Since Gome acquired China Paradise in 2006, it has moved quickly to consolidate its position as the strongest electronics retailer in China.
In an effort to deal with new competition from global retailers such as Wal-Mart and Best Buy, which opened in Shanghai in January, Gome announced in March that plans to sell a stake in its Hong Kong-listed electronics retailing unit.
The company is also integrating China Paradise – the nation's third-largest electronics retailer, bought by Gome last year – into its branch network. In March, it shut down 40 of its 850 stores to avoid overlaps.
"Investors will have to closely observe Gome's integration with China Paradise – this includes efficiency, human resources, management and the progress of where they will shut down or add new stores," said Mavis Hui of DBS Vickers in Hong Kong.
The success of a single Best Buy store in Shanghai will not directly affect Gome's leading position, but the US firm is not wasting any time.

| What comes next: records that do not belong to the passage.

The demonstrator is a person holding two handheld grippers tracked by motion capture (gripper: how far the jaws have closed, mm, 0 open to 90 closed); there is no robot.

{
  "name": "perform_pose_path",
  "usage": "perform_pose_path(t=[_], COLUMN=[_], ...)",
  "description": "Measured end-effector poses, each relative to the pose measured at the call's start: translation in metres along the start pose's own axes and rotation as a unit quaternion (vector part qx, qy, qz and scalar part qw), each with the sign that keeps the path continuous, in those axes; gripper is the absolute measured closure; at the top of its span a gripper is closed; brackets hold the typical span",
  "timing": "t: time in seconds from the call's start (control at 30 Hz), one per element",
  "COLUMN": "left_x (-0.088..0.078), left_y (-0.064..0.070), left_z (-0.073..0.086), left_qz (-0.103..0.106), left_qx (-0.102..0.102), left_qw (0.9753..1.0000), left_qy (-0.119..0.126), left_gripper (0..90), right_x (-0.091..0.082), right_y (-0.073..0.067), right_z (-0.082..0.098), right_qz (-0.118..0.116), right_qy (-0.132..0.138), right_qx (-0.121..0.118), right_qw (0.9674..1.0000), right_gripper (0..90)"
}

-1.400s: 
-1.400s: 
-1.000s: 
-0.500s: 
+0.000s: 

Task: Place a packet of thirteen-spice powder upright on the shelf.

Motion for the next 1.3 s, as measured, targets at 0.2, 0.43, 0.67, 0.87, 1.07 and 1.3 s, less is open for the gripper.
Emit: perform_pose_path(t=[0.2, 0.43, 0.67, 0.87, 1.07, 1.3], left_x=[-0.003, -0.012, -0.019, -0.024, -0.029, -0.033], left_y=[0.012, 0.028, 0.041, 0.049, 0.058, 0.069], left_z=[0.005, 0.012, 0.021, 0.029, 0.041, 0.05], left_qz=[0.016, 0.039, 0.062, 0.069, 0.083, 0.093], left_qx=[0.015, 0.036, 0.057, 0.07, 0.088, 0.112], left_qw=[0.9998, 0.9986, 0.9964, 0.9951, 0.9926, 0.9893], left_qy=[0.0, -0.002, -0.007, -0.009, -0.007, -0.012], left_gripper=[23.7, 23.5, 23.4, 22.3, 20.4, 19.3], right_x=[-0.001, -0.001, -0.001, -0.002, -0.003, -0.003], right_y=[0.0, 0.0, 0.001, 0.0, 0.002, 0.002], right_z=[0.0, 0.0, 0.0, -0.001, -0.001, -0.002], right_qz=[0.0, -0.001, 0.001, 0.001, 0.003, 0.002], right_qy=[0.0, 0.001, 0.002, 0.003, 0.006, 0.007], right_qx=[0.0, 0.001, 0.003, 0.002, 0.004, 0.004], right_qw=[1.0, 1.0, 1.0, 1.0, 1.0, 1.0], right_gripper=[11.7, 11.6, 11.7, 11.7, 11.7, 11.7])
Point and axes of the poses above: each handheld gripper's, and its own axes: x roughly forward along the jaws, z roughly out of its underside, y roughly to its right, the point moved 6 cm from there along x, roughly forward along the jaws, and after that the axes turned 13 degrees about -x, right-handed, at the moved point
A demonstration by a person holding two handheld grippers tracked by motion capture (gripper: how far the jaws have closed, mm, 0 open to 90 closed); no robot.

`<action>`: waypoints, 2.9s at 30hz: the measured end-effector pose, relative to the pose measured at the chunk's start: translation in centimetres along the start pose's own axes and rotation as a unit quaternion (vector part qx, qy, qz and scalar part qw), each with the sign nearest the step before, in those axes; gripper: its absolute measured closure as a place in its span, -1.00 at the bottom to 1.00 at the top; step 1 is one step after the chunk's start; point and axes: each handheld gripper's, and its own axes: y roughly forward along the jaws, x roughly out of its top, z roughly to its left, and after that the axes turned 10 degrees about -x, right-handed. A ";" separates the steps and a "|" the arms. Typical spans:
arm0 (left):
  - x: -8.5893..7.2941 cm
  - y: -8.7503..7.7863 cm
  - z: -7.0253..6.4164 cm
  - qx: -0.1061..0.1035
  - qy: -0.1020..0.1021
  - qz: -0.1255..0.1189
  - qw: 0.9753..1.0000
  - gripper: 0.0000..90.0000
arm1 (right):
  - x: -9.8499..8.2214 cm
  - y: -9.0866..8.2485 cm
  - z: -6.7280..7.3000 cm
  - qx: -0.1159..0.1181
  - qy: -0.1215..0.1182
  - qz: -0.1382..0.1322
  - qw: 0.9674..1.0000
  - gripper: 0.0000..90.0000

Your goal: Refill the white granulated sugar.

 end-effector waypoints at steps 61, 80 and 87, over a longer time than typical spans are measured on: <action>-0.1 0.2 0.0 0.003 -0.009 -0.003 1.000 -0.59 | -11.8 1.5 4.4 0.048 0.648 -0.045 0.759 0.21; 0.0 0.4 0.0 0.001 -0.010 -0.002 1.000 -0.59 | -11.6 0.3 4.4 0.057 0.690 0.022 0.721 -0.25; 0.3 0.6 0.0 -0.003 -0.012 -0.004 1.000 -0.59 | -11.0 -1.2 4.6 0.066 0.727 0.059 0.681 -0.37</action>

It took over Jiangsu Five Star Appliance in May 2006 and, in February, announced plans to open 26 new stores within a year.
Having seen sales in 2005 jump 85% to US$2.3 billion, Gome plans to increase that to US$32.5 billion by 2012, roughly equal to Best Buy's global total in 2006. While Gome's position is strong now, Hui said it needs long-term strategies such as improving customer service in its low margin business to keep the lead.
There are signs that it is already happening. Gome opened its first Eagle Electric Appliance store in Beijing which, like Best Buy, provides personal and after-sale services including delivery and installation.
"Gome is beginning to cater to higher-end clients," said Yang Lei, an equity analyst with ABN Amro.
As living standards improve, Yang expects Best Buy to carve out a niche by offering better service to high-value customers. This will raise the bar for domestic players in the consumer electronics industry even while they continue to concentrate on domestic brands. Best Buy, by contrast, carries international brand names.
Paul French, director of market research company Access Asia, believes Gome's progress has been stronger than ever and international retailers have a long way to go to catch up.
He argues that Best Buy's US business model is the wrong fit for China because high end consumers buy their electronics in Hong Kong. Gome, on the other hand, is closely in tune with the local market.
"Gome is catering to the massive population of low-end consumers; that's where the money is," he said. "Chinese consumers see the nice carpet and shiny uniforms and they know who's paying for it. Most appliances are pretty similar, so Chinese consumers just want the lowest price – service is secondary."